Zwischenstopp beim Oldtimertreff in Hilgen

„Das sind Raritäten, mit denen man auch mal beim Oldtimertreff in Hilgen vorbeischauen kann. Dort treffen sich dann Auto und Motorradfans mit ihren alten Schätzen, und man kann sich schön austauschen.
Man sollte aber eher am späten Nachmittag dorthin fahren, dann ist es nicht ganz so voll.“
Ansonsten meidet der „Highlander“ Motorradtreffs. „Im Landhaus Fuchs oder an der Bevertalsperre ist es mir einfach zu voll. Ich fahre lieber ganz gemütlich auf kleinen, wenig befahrenen Strecken durch die Gegend und gehe zum Kaffeetrinken dann privat zu Bekannten oder besuche auch mal ein ganz normales Café.”
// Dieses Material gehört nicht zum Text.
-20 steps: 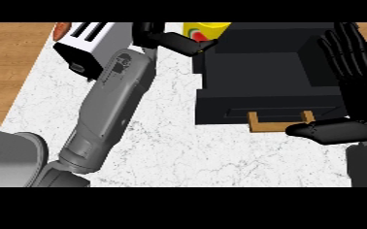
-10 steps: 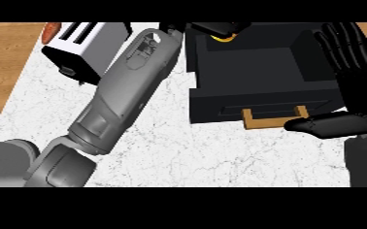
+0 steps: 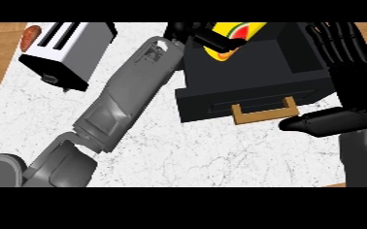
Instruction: Pick up the cup, place it into the drawer and close the drawer
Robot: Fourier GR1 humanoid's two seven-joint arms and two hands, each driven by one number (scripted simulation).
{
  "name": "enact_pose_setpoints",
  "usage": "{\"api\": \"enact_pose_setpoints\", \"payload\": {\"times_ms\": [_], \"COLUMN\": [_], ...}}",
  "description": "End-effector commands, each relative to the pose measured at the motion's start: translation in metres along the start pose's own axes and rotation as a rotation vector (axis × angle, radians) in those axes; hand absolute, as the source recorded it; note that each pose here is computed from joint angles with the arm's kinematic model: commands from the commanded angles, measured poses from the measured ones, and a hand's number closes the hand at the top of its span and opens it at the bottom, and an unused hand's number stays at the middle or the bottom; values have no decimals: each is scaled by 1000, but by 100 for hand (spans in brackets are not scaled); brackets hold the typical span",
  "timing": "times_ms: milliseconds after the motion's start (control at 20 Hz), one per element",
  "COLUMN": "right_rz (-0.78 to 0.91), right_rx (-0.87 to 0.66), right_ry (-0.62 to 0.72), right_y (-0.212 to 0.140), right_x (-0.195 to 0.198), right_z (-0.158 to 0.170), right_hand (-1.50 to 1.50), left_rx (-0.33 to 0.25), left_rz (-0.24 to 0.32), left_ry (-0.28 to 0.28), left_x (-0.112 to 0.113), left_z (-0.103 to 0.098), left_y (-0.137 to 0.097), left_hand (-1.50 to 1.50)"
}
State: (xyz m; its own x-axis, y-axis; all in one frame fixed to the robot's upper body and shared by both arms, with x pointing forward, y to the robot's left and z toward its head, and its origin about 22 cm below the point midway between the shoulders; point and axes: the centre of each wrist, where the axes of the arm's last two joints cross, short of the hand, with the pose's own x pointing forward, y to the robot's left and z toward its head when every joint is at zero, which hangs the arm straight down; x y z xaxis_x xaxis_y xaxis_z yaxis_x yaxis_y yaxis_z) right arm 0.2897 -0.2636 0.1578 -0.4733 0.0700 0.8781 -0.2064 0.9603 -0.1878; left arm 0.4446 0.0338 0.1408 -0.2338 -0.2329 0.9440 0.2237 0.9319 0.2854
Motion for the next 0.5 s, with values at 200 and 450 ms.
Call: {"api": "enact_pose_setpoints", "payload": {"times_ms": [200,450], "right_rz": [-27,-155], "right_rx": [55,260], "right_ry": [-20,-58], "right_y": [12,40], "right_x": [8,4], "right_z": [-17,-19], "right_hand": [-150,-150], "left_rx": [-42,23], "left_rz": [-1,146], "left_ry": [21,-27], "left_x": [-23,-28], "left_z": [11,15], "left_y": [-4,-3], "left_hand": [-150,-150]}}
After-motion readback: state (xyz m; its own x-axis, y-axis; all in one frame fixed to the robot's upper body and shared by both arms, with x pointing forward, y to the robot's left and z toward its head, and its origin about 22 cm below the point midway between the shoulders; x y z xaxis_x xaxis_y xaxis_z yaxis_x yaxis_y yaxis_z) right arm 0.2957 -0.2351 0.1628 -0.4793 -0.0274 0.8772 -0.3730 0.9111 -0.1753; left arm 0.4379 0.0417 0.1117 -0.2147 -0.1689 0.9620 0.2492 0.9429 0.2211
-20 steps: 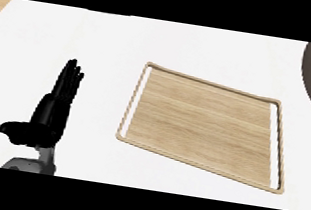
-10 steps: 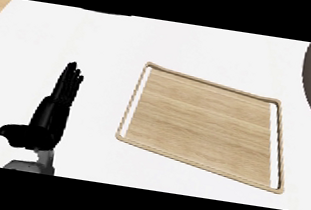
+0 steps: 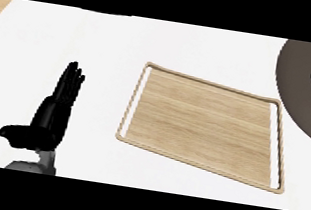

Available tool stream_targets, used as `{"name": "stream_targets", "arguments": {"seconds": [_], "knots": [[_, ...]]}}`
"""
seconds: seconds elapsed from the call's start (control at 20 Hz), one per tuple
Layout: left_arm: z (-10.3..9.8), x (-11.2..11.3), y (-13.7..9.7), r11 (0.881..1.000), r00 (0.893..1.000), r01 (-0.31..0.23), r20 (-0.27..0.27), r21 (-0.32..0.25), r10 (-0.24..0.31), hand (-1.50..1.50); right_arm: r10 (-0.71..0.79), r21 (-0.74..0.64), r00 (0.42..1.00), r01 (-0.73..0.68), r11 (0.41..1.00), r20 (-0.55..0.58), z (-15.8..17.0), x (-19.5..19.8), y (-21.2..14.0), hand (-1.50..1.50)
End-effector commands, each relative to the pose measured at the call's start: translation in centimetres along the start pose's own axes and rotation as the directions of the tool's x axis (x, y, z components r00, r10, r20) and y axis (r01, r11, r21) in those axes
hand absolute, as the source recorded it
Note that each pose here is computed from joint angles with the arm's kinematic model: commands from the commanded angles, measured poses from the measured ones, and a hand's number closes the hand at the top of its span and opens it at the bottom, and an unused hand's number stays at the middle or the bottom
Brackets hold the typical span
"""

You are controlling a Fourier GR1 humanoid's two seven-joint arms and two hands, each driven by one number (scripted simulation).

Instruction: Pick the tomato from the tray and place it in the pot

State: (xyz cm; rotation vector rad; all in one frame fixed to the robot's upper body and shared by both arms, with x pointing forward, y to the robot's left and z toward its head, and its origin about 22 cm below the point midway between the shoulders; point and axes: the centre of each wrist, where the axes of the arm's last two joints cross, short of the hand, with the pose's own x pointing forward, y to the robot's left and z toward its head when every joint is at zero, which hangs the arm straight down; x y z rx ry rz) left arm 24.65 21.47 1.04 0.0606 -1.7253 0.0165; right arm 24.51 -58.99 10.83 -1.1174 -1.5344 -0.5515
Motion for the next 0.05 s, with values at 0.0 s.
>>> {"name": "stream_targets", "arguments": {"seconds": [0.0], "knots": [[-0.76,-0.22,-0.28,1.000,1.000,0.011,-0.002,0.006,-0.011,0.00,-0.009,-0.039,1.000,0.009,0.999,0.001,0.25,-0.72,-1.54,-1.50]]}}
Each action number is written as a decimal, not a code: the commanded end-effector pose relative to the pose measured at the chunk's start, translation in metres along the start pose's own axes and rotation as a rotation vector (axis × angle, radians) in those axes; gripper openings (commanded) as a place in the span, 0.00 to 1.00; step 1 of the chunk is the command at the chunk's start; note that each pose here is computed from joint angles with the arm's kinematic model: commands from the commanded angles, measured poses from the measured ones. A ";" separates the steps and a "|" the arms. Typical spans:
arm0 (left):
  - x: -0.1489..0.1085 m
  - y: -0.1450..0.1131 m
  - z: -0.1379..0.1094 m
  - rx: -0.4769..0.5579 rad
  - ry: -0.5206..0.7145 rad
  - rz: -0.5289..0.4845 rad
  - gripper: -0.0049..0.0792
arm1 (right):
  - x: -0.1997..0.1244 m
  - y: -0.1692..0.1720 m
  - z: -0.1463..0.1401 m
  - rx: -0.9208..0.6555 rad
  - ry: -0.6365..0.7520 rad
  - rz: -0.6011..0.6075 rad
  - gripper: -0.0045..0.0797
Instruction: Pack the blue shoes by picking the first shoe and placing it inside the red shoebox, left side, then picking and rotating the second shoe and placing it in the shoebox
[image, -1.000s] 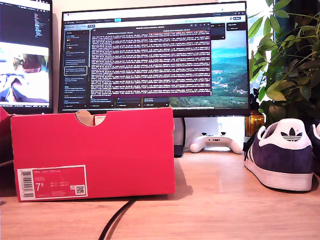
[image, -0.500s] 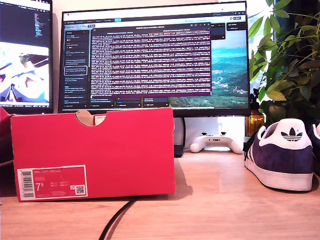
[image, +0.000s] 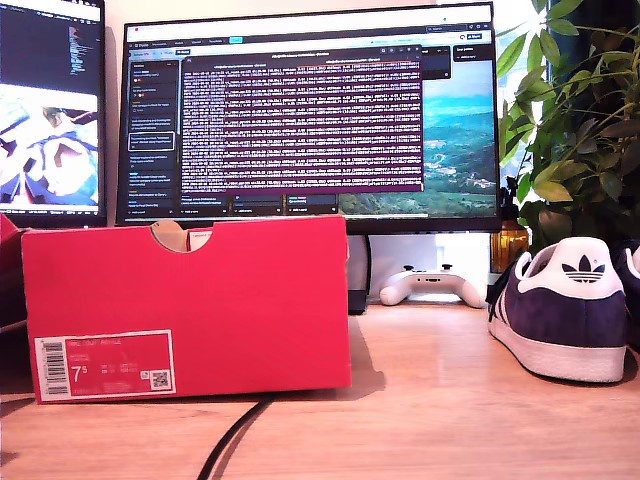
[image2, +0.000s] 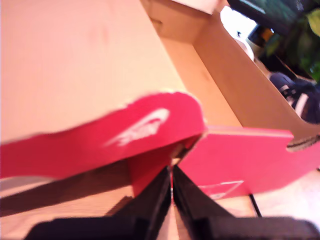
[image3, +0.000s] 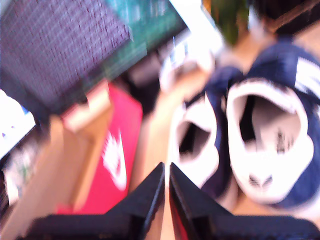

Der Oldtimertreff in Hilgen ist bei Mofa- und Motorradfahrern beliebt. ©Walter Schubert

Zu den beliebtesten Treffpunkten für Biker im Bergischen zählt seit 1993 das Café Hubraum in Solingen.
„Während der Corona-Zeit mussten wir ziemlich runterfahren. Veranstaltungen wie unsere Biker Days waren
gar nicht möglich. Auch in diesem Jahr sind wir da noch zurückhaltend. Aber trotzdem kommen unsere Gäste am Wochenende und auch unter der Woche wieder in einer großen Zahl. Das sind deutsche Biker genauso wie Besucher aus den Niederlanden, Großbritannien und Frankreich. Wir haben auch viele Stammtische“, sagt Café-Chef Richard Zöllner, der in diesem Jahr zumindest wieder seine
Benefizaktion „Biker for Kids“ an den Start bringen kann.

„Motorradtreffs sind sehr wichtig. Sie sind gleichermaßen Startpunkte und Ziele bei den Touren. Das Café Hubraum ist da auch ein Tor zum Bergischen Land, und es ist wie in der Kirche friedlich und ruhig. Das liegt daran, dass bei uns Kaffee und Cola statt Alkohol getrunken wird. Alles läuft sehr freundschaftlich ab, man grüßt sich und ist direkt beim Du.
Alle eint ihr gemeinsames Hobby, das Motorradfahren. Da ist es auch ganz egal, welche gesellschaftliche Stellung man hat. Schade ist, dass es kaum Nachwuchs gibt und unsere Gäste immer grauer werden. Früher konnte man nicht schnell genug seine Kreidler unter den Hintern bekommen. Heute bevorzugen die Jungen die Playstation oder fahren mit dem Auto“, sagt Zöllner, der in jungen Jahren mit dem Motorradfahren begonnen hat, aber inzwischen nur noch ganz selten selbst auf die Strecke geht.